Return all the data verbatim but without images.
══ Available data ══
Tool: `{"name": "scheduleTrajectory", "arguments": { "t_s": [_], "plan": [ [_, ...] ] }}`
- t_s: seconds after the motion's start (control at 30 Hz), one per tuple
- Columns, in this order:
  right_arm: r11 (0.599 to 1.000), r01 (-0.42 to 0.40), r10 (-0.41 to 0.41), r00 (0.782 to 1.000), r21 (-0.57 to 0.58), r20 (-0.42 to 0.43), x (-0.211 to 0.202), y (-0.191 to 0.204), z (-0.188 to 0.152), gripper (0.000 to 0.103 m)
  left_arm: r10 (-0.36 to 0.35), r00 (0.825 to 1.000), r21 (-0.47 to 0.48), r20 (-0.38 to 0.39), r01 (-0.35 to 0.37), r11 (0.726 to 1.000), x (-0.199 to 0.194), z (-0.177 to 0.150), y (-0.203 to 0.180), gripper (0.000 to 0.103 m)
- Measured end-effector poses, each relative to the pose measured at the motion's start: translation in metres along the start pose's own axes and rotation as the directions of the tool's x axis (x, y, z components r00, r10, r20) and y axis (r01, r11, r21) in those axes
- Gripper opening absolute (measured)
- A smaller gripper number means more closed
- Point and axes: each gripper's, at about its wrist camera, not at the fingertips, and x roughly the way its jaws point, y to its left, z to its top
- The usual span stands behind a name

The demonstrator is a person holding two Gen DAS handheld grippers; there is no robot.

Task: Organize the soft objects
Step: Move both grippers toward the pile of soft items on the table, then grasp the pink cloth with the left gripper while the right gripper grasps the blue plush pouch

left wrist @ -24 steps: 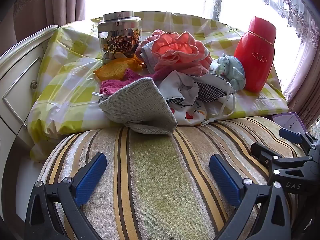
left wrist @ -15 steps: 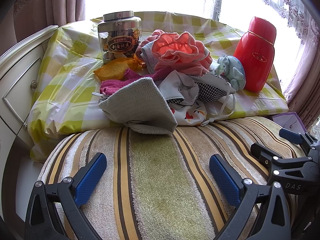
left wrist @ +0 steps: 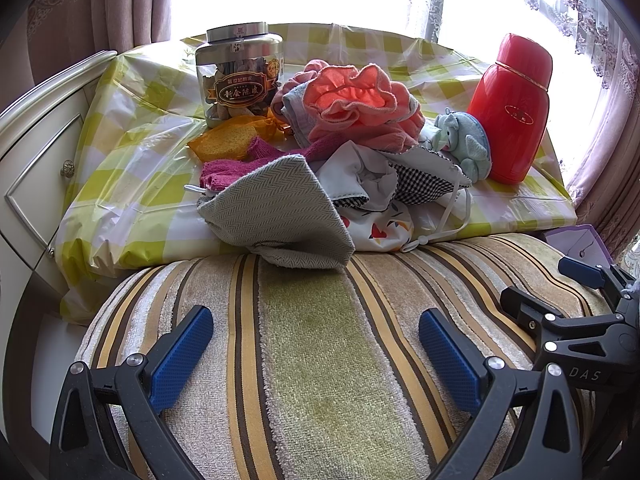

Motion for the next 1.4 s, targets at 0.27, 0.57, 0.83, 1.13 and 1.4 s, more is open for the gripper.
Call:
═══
Solution for this problem:
Tool: `{"name": "scheduleTrajectory", "arguments": { "t_s": [_], "plan": [ [_, ...] ] }}`
- t_s: seconds after the motion's start (control at 30 Hz), one per tuple
- Columns, in this order:
  right_arm: r11 (0.599 to 1.000), r01 (-0.42 to 0.40), r10 (-0.41 to 0.41), r00 (0.782 to 1.000), r21 (-0.57 to 0.58), r20 (-0.42 to 0.43), x (-0.211 to 0.202), y (-0.191 to 0.204), z (-0.188 to 0.152), gripper (0.000 to 0.103 m)
  left_arm: r10 (-0.36 to 0.35), r00 (0.825 to 1.000), r21 (-0.47 to 0.48), r20 (-0.38 to 0.39), r01 (-0.35 to 0.37), r11 (0.726 to 1.000), x (-0.199 to 0.194), z (-0.177 to 0.150), y (-0.203 to 0.180), gripper (0.000 to 0.103 m)
- Measured end-effector poses, each relative to the pose measured at the motion's start: translation in metres along the start pose's own axes and rotation as the directions of the tool's x axis (x, y, z components r00, r10, r20) and y axis (r01, r11, r21) in those axes
- Gripper opening absolute (measured)
- A smaller gripper number means more closed
- Point and axes: each gripper's, at about its wrist camera, not at the fingertips, and x roughly the way its jaws point, y to its left, z to its top
- The usual span stands behind a name

The demonstrator is a person holding two Gen DAS handheld grippers; there is no robot.

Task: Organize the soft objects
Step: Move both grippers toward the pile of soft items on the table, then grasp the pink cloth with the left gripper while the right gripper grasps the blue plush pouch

left wrist @ -24 steps: 
left wrist @ -15 steps: 
left wrist @ +0 steps: 

Motion for the next 1.4 s, targets at 0.27, 0.57, 0.83, 1.13 and 1.4 s, more is open for the gripper.
Call:

The answer was written out completely.